▶ **ASSIGNED TASK**: Using the listing below, reproduce exactly the lines from the one with "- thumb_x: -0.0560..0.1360" through the last, with all pictures left out.

───── EXCERPTED RECORDS ─────

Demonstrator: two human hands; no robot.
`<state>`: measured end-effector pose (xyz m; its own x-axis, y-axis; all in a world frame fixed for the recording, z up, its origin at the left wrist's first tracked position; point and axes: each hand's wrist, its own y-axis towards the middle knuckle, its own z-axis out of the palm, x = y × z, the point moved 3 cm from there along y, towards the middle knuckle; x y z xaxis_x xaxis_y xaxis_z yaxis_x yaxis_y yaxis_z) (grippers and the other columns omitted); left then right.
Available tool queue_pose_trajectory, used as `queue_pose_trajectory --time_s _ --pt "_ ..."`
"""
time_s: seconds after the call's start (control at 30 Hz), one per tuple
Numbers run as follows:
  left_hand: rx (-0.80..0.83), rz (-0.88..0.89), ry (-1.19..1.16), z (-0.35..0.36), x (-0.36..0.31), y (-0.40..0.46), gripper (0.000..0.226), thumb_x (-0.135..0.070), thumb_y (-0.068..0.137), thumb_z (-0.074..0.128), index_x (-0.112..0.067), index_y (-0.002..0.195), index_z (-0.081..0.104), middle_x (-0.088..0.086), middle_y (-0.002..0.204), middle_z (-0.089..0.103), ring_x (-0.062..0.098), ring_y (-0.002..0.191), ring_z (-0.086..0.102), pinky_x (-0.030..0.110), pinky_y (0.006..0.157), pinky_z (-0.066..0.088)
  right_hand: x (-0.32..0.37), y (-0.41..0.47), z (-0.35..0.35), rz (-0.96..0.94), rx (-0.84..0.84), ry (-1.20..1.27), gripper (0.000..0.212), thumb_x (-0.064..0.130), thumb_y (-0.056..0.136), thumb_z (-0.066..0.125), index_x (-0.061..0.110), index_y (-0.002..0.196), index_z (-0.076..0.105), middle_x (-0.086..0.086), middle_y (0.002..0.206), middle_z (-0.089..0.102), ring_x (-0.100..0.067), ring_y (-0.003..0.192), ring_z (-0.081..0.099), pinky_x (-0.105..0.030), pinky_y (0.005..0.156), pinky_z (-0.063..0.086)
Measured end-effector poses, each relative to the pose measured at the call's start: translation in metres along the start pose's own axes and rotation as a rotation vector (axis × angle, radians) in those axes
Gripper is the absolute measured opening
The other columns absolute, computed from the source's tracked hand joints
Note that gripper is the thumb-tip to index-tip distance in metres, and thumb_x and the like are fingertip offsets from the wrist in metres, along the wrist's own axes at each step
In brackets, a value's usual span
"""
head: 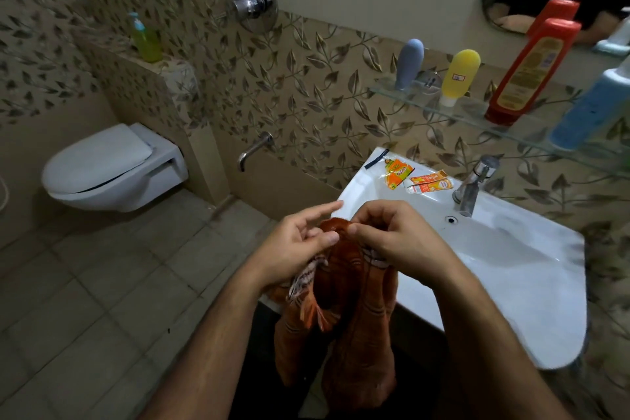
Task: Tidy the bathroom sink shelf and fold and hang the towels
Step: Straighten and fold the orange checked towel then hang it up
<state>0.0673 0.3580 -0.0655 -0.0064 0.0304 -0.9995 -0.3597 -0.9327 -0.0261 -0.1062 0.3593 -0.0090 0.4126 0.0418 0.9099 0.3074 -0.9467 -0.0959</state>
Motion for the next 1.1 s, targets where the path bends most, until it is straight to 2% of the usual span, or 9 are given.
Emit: queue_pose_trajectory --time_s 0.1,0.27,0.47,0.57,0.67,0.73,0.87,0.97,1.1 --pt "-0.025 0.023 0.05 0.01 -0.005 0.003 0.018 -0.001 0.095 0.055 -0.013 0.101 0.067 0.0 0.08 0.067 0.011 0.078 0.062 0.023 0.075 0.051 0.001 0.001 0.005 -0.018 0.016 -0.05 0.012 0.014 0.09 0.067 0.007 0.081 0.069 -0.013 0.07 0.068 -0.011 0.062 0.057 -0.029 0.061 0.045" --pt "-0.32 -0.06 0.169 -0.019 0.0 0.006 0.017 -0.021 0.088 0.062 -0.028 0.075 0.071 0.005 0.077 0.075 0.021 0.075 0.071 0.041 0.076 0.058 -0.006 -0.007 -0.006 0.069 0.026 -0.034 0.019 0.021 0.09 0.069 0.004 0.079 0.069 -0.021 0.07 0.067 -0.019 0.06 0.058 -0.033 0.06 0.045" --pt "-0.356 -0.094 0.166 -0.02 0.005 0.009 0.009 -0.022 0.09 0.064 -0.024 0.087 0.072 0.008 0.083 0.076 0.031 0.084 0.072 0.055 0.085 0.055 -0.01 -0.008 -0.014 0.095 0.007 0.059 0.016 0.017 0.088 0.071 0.004 0.078 0.07 -0.028 0.08 0.068 -0.028 0.067 0.062 -0.041 0.068 0.05" --pt "-0.179 -0.072 0.037 -0.015 0.001 0.004 0.034 -0.011 0.095 0.06 -0.021 0.127 0.058 0.008 0.078 0.074 0.023 0.085 0.073 0.043 0.092 0.055 -0.008 0.001 -0.008 0.062 -0.075 -0.004 0.016 0.019 0.088 0.069 0.007 0.078 0.069 -0.02 0.074 0.07 -0.022 0.062 0.061 -0.033 0.06 0.048" --pt "-0.014 -0.022 -0.039 -0.007 -0.006 -0.001 0.053 -0.013 0.094 0.061 -0.026 0.143 0.044 0.014 0.08 0.07 0.021 0.087 0.07 0.033 0.094 0.052 -0.004 0.007 0.008 0.038 -0.018 -0.043 0.014 0.017 0.09 0.067 0.006 0.081 0.069 -0.014 0.071 0.069 -0.014 0.061 0.058 -0.031 0.06 0.045" --pt "0.03 -0.016 -0.062 0.0 -0.008 0.0 0.043 -0.009 0.095 0.059 -0.02 0.135 0.053 0.019 0.087 0.066 0.019 0.089 0.067 0.029 0.091 0.052 -0.001 0.008 0.014 0.02 0.008 -0.049 0.015 0.019 0.09 0.067 0.008 0.081 0.069 -0.015 0.073 0.069 -0.012 0.062 0.058 -0.031 0.061 0.045" --pt "-0.024 -0.026 0.036 -0.003 -0.006 0.004 0.008 -0.009 0.094 0.06 -0.011 0.095 0.068 0.011 0.085 0.067 0.019 0.082 0.064 0.03 0.079 0.052 -0.005 0.008 0.012 0.058 0.015 -0.022 0.016 0.02 0.089 0.069 0.009 0.078 0.069 -0.008 0.065 0.064 -0.013 0.061 0.055 -0.033 0.061 0.043" --pt "-0.185 -0.008 0.236 -0.016 0.002 0.011 0.009 -0.028 0.087 0.064 -0.024 0.082 0.07 -0.001 0.077 0.07 0.016 0.076 0.065 0.037 0.074 0.053 -0.007 0.005 0.006 0.12 0.05 -0.005 0.02 0.023 0.088 0.07 0.006 0.078 0.069 -0.015 0.067 0.066 -0.017 0.062 0.058 -0.035 0.063 0.045" --pt "-0.394 -0.004 0.172 -0.036 0.003 0.015 0.017 -0.012 0.094 0.061 -0.02 0.082 0.069 -0.002 0.073 0.071 0.011 0.07 0.066 0.03 0.069 0.051 -0.001 -0.006 -0.01 0.144 0.043 0.029 0.021 0.025 0.087 0.072 0.009 0.073 0.072 -0.012 0.067 0.069 -0.013 0.061 0.061 -0.028 0.06 0.047"
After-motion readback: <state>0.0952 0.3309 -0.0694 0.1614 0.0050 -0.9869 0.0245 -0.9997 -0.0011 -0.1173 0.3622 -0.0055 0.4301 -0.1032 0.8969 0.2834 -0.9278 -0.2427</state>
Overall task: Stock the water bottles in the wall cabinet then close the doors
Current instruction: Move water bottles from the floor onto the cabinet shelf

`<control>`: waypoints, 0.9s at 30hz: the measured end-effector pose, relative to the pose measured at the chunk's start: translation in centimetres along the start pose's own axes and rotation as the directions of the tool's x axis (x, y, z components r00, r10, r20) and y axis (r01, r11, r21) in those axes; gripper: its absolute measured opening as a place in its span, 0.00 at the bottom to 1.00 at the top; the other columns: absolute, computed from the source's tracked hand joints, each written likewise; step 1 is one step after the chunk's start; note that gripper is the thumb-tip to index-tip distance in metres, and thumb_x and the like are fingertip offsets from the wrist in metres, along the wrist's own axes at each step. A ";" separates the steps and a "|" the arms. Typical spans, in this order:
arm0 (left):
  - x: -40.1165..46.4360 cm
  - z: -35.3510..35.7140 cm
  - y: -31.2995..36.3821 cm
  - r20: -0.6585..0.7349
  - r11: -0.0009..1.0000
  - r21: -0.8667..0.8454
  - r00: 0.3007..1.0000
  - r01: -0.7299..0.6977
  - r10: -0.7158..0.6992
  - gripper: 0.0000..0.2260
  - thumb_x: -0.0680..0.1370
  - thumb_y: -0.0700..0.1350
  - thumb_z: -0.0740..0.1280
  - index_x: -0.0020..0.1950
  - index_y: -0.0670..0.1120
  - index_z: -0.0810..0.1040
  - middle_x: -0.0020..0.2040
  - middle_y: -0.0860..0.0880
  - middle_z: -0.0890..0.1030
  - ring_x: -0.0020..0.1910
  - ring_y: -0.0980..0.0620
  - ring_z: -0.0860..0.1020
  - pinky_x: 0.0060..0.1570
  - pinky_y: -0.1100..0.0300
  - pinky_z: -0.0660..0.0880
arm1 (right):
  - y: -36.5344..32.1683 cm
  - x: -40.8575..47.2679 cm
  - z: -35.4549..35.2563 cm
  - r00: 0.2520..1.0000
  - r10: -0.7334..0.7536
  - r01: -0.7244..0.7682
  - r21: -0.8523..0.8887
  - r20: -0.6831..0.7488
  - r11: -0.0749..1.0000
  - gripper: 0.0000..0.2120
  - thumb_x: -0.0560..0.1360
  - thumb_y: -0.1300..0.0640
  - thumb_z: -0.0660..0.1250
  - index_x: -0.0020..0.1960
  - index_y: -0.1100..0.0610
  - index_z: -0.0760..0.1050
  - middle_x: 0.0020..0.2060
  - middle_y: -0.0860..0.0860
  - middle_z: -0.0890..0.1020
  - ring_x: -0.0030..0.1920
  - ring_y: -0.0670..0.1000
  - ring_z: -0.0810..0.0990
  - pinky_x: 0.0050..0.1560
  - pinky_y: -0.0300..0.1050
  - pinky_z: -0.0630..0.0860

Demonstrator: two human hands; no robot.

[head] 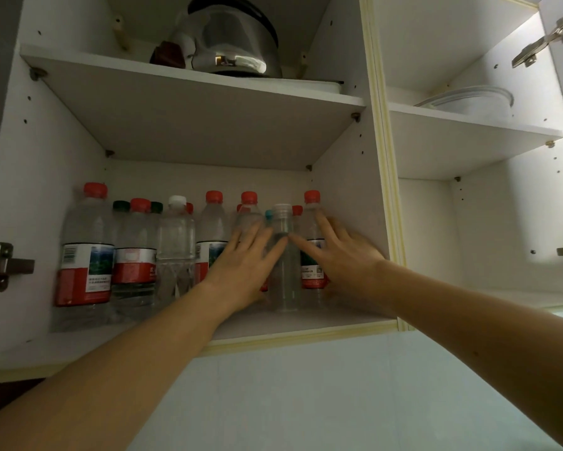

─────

▶ **TASK RESPONSE**:
  - thumb_x: -0.0560..0.1360
  - thumb_y: -0.1300..0.0640
  - thumb_z: -0.0660..0.1250
  - index_x: -0.0020..0.1960
  - index_y: -0.1100..0.0610
  - index_z: -0.0760..0.1050
  - middle_x: 0.0020..0.2060
  - middle_y: -0.0860..0.0860
  - middle_z: -0.0890..0.1020
  - ring_x: -0.0030..0.1920
  - ring_y: -0.0670..0.1000
  - ring_z: -0.0810..0.0990
  - pinky_x: 0.0050..0.1560
  - pinky_y: -0.0300..0.1050
  - pinky_z: -0.0630..0.0860

Demonstrator: two human hands; no robot.

[head] 

No further output is needed.